REQUIRED ACTION: Search the data for the word "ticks" and copy every line where it occurs.

SOURCE DATA:
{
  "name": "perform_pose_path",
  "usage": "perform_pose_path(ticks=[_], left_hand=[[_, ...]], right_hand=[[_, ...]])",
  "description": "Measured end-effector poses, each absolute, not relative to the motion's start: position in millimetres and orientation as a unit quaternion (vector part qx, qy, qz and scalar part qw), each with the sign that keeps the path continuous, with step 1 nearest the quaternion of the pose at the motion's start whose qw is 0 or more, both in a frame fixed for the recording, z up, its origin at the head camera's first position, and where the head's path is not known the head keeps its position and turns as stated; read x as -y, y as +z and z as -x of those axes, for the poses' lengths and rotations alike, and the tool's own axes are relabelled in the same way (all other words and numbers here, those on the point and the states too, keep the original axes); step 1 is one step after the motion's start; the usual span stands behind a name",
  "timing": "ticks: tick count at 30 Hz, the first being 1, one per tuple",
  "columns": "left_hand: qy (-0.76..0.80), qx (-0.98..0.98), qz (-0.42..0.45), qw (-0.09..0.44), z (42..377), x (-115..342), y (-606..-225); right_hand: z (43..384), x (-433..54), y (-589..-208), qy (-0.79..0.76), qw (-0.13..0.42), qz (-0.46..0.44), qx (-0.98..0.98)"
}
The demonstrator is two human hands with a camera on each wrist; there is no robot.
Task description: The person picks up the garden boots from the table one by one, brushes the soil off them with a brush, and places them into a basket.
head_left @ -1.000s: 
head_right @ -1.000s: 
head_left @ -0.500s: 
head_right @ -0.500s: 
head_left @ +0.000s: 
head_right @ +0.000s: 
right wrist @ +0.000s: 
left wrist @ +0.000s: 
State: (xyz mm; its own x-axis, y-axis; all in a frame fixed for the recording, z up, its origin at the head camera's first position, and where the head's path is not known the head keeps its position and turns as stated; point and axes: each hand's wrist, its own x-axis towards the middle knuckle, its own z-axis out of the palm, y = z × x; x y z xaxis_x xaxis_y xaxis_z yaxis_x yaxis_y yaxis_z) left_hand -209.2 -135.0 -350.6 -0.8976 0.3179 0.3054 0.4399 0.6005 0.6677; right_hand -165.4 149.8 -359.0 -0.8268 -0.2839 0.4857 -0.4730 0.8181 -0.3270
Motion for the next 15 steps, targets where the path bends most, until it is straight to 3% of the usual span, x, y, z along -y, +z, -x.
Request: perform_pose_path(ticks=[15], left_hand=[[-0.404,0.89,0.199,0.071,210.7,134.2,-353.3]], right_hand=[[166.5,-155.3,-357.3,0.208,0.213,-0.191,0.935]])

WRITTEN ANSWER:
  "usage": "perform_pose_path(ticks=[_], left_hand=[[_, ...]], right_hand=[[_, ...]])",
  "timing": "ticks: tick count at 30 Hz, the first being 1, one per tuple",
Request: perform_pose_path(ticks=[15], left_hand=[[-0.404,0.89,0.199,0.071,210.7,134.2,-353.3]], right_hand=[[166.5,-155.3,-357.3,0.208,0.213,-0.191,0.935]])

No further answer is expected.